Amazing work there! It's awful that somebody would do that, but you've done a brilliant job of removing it all.


----------



## NKS (Feb 22, 2007)

Great work on those two a lot of time spent on de-tarring them :thumb:

I've never seen anything like this attack done to a car before!


----------



## StuaR32t (Jun 6, 2009)

Nasty buggers!!!!!:devil:

good job... no 50/50's?:lol:

stu.


----------



## famoussas (Jul 29, 2007)

Wow amazing turn around!


----------



## JoeAVS1 (Jul 8, 2008)

NKS said:


> Great work on those two a lot of time spent on de-tarring them :thumb:
> 
> I've never seen anything like this attack done to a car before!


Lets just say in the words of 'Sly, and the family stone' 'Its a family affair'


----------



## clcollins (Jul 30, 2007)

Cracking work, I hope the were very appreciative :thumb:


----------



## ryanuk (Jun 22, 2007)

great work there mate!


----------



## MadOnVaux! (Jun 2, 2008)

Kriminal said:


> PS. note to other's - let's not presume they did anything to pee anybody off....there are complete and utter moron's out there who would probably see this as 'something to do', and even 'funny'


I was wondering if it could have been these idiotic w*nkers who are against 4x4's in general?, I've heard of spates of targeted 4x4 vandalism such as all tyres being slashed and bodywork being keyed and paint stripper being used, but _just_ on the 4x4's, non of the other surrounding cars were affected!

As for the job in hand, thats one hell of a job to take on and repect for doing so, and the finished outcome, well done


----------



## jmke (Aug 5, 2009)

amazing work; impressive restoration.


----------



## jinx (Oct 29, 2008)

CCTV time me thinks. There are some bloody vvankers out there

Glad to see you where able to clean the crap off


----------



## gt5500 (Aug 6, 2008)

MadOnVaux! said:


> I was wondering if it could have been these idiotic w*nkers who are against 4x4's in general?, I've heard of spates of targeted 4x4 vandalism such as all tyres being slashed and bodywork being keyed and paint stripper being used, but _just_ on the 4x4's, non of the other surrounding cars were affected!
> 
> As for the job in hand, thats one hell of a job to take on and repect for doing so, and the finished outcome, well done





jinx said:


> CCTV time me thinks. There are some bloody vvankers out there
> 
> Glad to see you where able to clean the crap off


As already posted by the OP


JoeAVS1 said:


> Lets just say in the words of 'Sly, and the family stone' 'Its a family affair'


----------



## PootleFlump (Jan 1, 2006)

How much does tardis cost. Parrafin mixed with white spirit is a pretty good tar remover, might be a touch cheaper.


----------



## Sveneng (Apr 20, 2008)

The best turnaround I have ever seen! Fantastic job but one I hope I never have to experience first hand!


----------



## MadOnVaux! (Jun 2, 2008)

gt5500 said:


> As already posted by the OP


I hadnt a clue what he meant by that, so...


----------



## gestev (Jul 1, 2009)

OMG you must have balls of steel!!!! Respect to you for taking these on!
Helluva job btw.....


----------



## Tacklebury (Feb 27, 2008)

Having sadly suffered at the hands of a deprived individual like the person responsible for this I have to post.

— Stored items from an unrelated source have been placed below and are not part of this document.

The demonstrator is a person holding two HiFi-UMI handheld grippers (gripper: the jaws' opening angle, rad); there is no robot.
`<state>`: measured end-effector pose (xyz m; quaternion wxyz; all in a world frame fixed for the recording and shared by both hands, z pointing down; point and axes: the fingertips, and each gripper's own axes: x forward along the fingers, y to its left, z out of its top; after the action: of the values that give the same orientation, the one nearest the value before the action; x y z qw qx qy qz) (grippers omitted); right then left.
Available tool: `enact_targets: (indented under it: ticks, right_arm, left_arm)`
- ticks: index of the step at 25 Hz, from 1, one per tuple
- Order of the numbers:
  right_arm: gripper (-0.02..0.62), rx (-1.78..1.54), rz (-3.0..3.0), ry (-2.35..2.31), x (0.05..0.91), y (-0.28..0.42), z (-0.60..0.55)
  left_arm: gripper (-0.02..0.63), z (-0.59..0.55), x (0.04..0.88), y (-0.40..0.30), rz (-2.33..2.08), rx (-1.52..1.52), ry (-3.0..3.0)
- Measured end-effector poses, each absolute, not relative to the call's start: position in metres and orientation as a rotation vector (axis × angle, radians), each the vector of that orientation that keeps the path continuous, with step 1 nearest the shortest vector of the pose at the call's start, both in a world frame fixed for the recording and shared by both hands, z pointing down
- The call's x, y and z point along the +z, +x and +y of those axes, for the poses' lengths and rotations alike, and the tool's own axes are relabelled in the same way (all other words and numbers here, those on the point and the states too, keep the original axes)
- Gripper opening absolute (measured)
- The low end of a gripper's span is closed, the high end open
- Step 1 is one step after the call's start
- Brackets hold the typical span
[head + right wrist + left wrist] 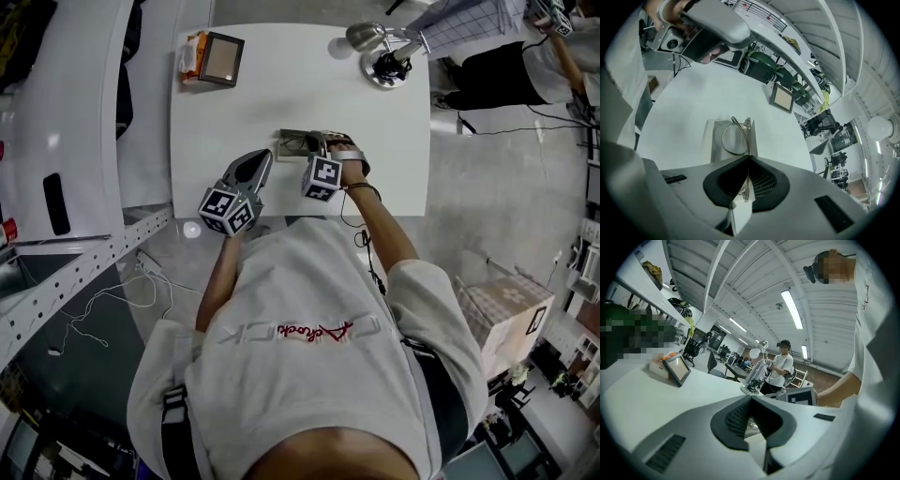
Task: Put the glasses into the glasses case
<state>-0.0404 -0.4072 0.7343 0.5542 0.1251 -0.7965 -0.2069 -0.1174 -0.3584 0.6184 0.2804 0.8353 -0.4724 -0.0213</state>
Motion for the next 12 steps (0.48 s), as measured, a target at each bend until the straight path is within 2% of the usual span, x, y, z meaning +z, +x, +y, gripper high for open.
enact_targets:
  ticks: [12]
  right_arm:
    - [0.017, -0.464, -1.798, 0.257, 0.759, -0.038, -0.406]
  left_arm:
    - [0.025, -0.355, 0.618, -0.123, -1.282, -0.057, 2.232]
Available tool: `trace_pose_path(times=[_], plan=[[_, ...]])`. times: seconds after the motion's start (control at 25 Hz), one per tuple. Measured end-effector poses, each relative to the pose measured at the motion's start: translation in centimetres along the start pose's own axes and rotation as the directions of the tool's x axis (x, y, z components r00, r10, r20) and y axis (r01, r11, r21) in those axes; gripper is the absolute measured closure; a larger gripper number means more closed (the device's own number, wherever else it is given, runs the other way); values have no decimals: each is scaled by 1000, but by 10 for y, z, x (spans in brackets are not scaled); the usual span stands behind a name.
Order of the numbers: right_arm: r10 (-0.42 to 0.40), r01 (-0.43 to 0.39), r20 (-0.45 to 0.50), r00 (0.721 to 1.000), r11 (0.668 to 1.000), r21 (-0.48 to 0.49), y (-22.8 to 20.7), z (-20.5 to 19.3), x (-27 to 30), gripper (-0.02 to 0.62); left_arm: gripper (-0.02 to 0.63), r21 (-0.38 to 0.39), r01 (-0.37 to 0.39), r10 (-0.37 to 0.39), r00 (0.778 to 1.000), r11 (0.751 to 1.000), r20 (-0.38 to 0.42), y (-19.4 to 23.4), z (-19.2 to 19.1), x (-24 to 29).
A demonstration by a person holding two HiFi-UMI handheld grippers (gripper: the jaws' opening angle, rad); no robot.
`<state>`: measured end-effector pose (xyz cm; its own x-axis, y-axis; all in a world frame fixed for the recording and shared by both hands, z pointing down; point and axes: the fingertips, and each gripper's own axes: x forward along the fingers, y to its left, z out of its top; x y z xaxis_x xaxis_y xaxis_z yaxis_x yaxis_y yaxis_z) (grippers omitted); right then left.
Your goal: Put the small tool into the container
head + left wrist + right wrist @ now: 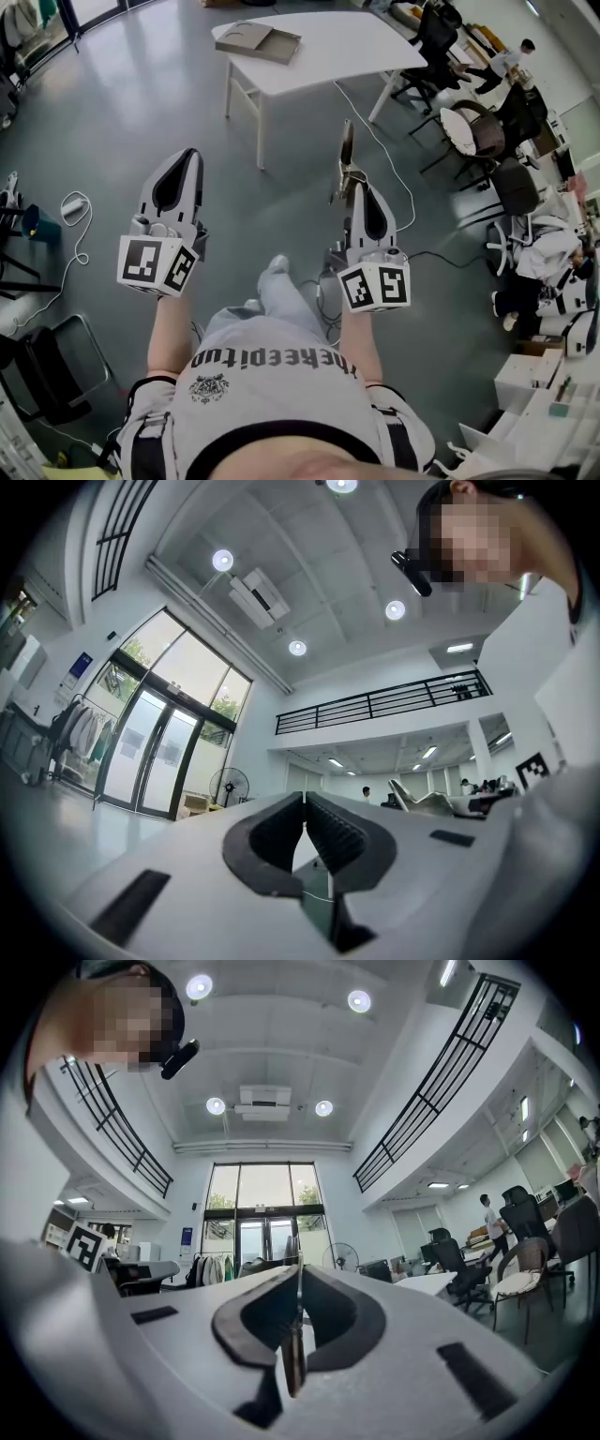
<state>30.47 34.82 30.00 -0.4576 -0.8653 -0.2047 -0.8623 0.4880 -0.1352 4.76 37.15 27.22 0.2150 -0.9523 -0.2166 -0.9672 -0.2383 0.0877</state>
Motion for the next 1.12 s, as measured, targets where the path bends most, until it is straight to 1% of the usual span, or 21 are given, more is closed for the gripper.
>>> trace_pose_path(times=[0.12, 0.2, 0.32, 0.48, 0.8, 0.88, 1.0, 1.12], plan=[[-2, 2, -1, 1000, 1000, 10, -8, -5, 19, 589, 594, 17, 19, -19, 1000, 1000, 13, 6, -7, 16], [2, -1, -4, 1000, 1000, 16, -12, -11, 37, 589, 594, 8, -7, 7, 1000, 1000, -3, 17, -9, 28], [7, -7, -8, 1000, 1000, 24, -21, -18, 65, 589, 594, -2, -28, 28, 1000, 1000, 0, 34, -11, 50], [16, -16, 9, 1000, 999, 35, -34, -20, 110, 589, 594, 23, -33, 33, 999, 999, 20, 52, -8, 87], [36, -37, 36, 999, 999, 23, -52, -21, 194, 589, 594, 35, -33, 30, 997, 999, 71, 90, -3, 164], [42, -43, 44, 998, 999, 20, -58, -21, 210, 589, 594, 35, -23, 20, 996, 999, 86, 93, -2, 184], [55, -56, 55, 997, 998, 20, -72, -21, 231, 589, 594, 45, 0, -5, 994, 999, 112, 87, 0, 214], [65, -67, 53, 996, 997, 24, -81, -25, 252, 589, 594, 47, 5, -10, 994, 999, 113, 90, -6, 231]])
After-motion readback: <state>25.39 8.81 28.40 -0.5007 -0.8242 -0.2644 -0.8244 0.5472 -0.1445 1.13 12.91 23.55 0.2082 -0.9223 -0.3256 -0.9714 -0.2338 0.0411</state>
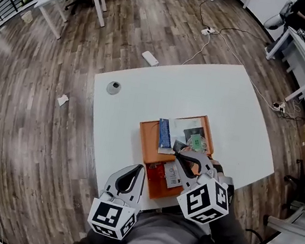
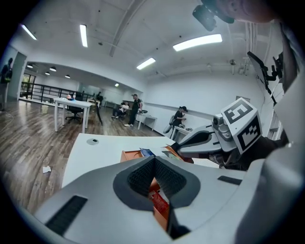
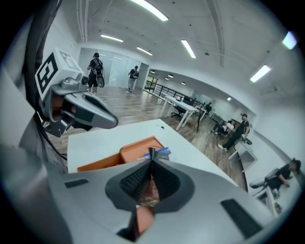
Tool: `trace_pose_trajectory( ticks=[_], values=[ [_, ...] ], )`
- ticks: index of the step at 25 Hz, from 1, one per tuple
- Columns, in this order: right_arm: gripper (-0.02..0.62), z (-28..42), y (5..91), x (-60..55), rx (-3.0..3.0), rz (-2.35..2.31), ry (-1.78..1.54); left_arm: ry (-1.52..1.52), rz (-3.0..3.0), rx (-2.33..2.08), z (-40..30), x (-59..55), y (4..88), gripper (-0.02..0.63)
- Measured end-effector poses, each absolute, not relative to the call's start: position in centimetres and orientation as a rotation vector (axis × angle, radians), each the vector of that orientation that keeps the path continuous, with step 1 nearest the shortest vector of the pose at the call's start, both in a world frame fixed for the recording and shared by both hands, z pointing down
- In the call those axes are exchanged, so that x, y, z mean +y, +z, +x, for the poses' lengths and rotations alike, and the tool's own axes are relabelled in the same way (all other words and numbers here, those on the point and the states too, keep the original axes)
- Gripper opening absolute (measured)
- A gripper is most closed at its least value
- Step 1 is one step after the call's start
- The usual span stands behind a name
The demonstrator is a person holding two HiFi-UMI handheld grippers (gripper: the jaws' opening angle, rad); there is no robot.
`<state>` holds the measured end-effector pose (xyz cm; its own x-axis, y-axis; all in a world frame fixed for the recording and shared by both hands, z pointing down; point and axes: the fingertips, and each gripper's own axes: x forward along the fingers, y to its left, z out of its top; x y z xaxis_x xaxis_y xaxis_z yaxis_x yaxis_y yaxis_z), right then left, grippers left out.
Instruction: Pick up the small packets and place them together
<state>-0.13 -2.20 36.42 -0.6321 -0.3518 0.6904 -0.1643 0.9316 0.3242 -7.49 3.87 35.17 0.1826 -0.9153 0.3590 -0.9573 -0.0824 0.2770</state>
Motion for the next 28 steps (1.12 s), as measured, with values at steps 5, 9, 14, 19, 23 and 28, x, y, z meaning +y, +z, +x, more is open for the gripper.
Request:
trace_pose_trajectory(
  ticks=[5, 9, 14, 19, 23, 28],
  values=[
    [0.015, -1.8, 36.3, -6.1, -2.26, 0.361, -0.341, 0.106, 1.946, -1.804, -9.1, 2.5, 36.1, 0.0],
    [0.015, -3.4, 38.2, -7.3, -2.261, 0.291, -0.298, 0.104, 1.87, -1.824, -10.3, 1.9, 37.2, 0.0],
    [0.017, -4.3, 40.3, -7.6, -2.241, 0.223, -0.24, 0.101, 1.798, -1.833, -11.1, 1.4, 38.2, 0.0],
    [0.103, -5.2, 41.2, -6.9, -2.261, 0.17, -0.155, 0.098, 1.785, -1.824, -11.7, 1.4, 39.0, 0.0],
    [0.168, -6.2, 40.2, -6.3, -2.311, 0.145, -0.124, 0.092, 1.794, -1.824, -12.1, 1.5, 38.5, 0.0],
    [0.17, -6.0, 38.4, -6.1, -2.328, 0.209, -0.182, 0.079, 1.826, -1.836, -12.2, 2.1, 37.6, 0.0]
  ],
)
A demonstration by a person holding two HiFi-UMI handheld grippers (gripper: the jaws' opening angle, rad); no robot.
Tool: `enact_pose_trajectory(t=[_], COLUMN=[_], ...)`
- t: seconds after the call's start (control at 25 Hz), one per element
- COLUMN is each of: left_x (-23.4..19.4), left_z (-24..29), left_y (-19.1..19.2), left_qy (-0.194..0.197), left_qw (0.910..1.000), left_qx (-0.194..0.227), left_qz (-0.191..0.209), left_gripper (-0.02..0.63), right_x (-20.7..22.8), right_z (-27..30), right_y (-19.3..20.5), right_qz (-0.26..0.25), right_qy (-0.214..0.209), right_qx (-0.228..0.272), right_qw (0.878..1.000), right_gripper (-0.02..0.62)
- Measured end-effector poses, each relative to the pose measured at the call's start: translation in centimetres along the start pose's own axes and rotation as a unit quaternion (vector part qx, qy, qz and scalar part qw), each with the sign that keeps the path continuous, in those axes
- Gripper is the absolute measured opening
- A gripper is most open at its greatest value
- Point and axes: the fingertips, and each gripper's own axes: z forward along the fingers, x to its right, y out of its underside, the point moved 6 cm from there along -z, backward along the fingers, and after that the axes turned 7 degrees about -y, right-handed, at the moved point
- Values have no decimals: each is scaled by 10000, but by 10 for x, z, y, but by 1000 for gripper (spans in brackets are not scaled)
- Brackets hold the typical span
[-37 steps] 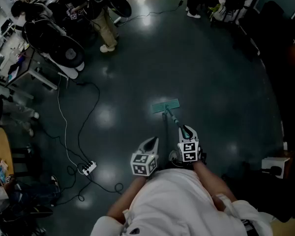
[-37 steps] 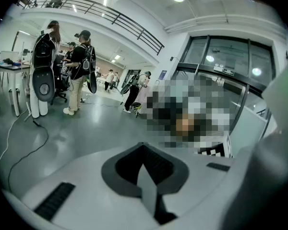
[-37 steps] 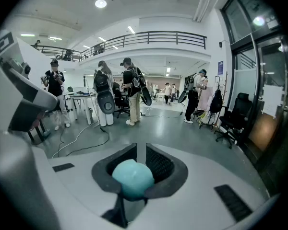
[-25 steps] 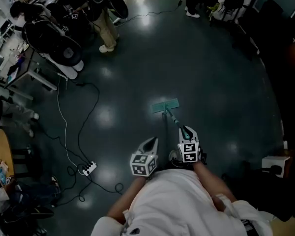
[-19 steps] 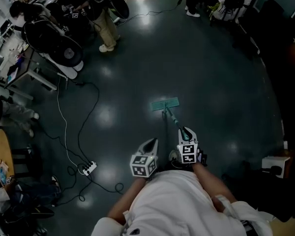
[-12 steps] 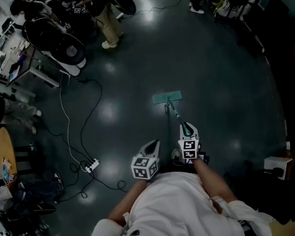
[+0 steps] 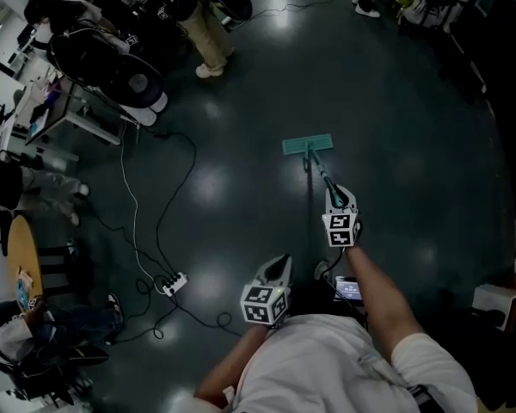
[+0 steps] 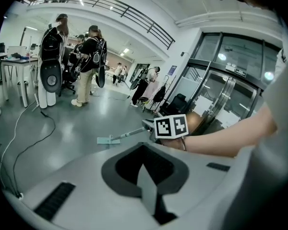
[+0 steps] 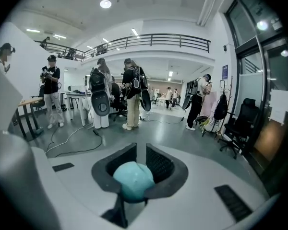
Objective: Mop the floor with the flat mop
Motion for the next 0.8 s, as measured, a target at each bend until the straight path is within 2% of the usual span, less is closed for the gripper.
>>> enact_pose_trajectory(t=[0.16, 0.28, 0.8], left_x=[-7, -11, -4], left_z=[1, 3, 6], left_y=[-10, -16, -42], left_qy=[-38, -23, 190], left_qw=[9999, 9997, 9976], left_qx=[126, 211, 660], left_qz=[42, 87, 128], left_gripper=[5, 5, 5], right_x=[3, -4, -67], right_z=[11, -2, -160], right_y=[-11, -7, 18], right_qz=[-39, 26, 230], right_qy=[-29, -9, -325], right_qx=[-15, -48, -565], right_qw=[10000, 10000, 9976], right_gripper=[66, 66, 66])
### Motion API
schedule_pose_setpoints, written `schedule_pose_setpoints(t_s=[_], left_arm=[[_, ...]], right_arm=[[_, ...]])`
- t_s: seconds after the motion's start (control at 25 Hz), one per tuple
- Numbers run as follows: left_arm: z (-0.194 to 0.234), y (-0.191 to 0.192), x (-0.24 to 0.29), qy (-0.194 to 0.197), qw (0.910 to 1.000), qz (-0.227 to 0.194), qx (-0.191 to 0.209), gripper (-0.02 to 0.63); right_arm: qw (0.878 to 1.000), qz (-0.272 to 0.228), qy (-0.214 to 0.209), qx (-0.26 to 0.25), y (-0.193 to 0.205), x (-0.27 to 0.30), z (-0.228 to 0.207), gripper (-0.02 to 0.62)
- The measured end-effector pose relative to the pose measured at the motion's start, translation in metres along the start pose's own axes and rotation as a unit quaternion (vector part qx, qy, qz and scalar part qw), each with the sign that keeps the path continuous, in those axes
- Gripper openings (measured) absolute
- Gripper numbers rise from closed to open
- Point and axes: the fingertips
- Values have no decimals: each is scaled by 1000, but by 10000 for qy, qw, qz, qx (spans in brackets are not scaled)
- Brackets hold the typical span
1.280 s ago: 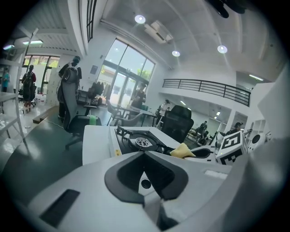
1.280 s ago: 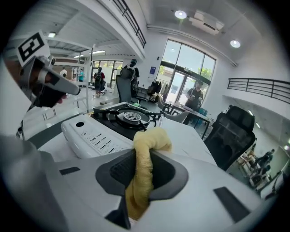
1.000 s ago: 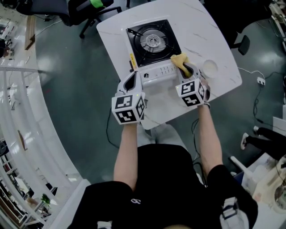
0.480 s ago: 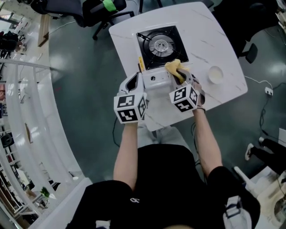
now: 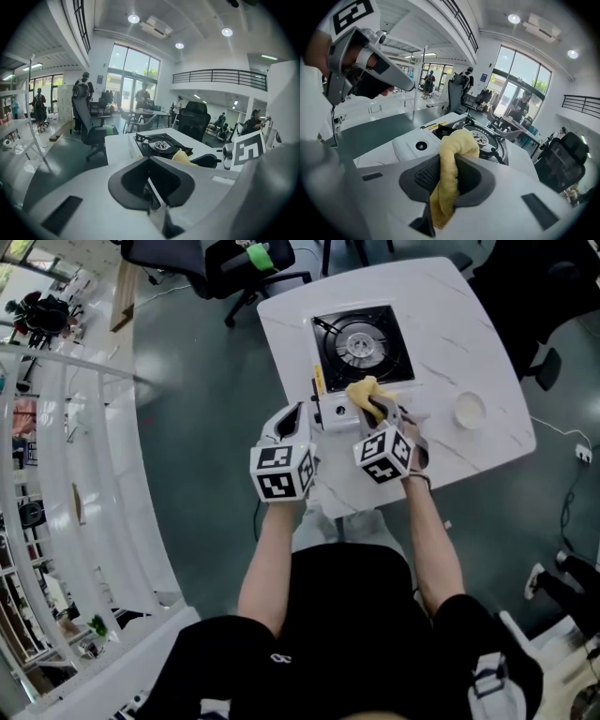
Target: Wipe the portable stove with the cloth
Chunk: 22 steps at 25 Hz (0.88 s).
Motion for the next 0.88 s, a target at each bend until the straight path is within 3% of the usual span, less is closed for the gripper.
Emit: schedule_pose_setpoints(t_s=[0.48,0.88], left_arm=[[-2,0,-2,5,9995,-274,-147,-6],[19,-18,-2,3,9992,-341,-221,-6]], right_arm=[[9976,-444,-512,-140,-30,4,36,57],[9900,-807,-1090,388,-63,6,59,57]])
Point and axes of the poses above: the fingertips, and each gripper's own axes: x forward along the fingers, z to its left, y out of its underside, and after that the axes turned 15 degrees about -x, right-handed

My other half’s car was targeted twice (I’ll catch you one day...) with what I guess was paint stripper. Sadly this did involve a respray and new car....

I still to this day understand she must have pi**ed someone off, but to mess with there car is just not on.

One day my friend, one day...


----------



## JoeAVS1 (Jul 8, 2008)

Tacklebury said:


> Having sadly suffered at the hands of a deprived individual like the person responsible for this I have to post.
> 
> My other half's car was targeted twice (I'll catch you one day...) with what I guess was paint stripper. Sadly this did involve a respray and new car....
> 
> ...


Feel for you mate, seen a blue, new scooby that had brake fluid/paint stripper all over it. Was an absolute mess and re-spray was only option although they were still worried that it would affect the metal underneath and hence the new paintjob.


----------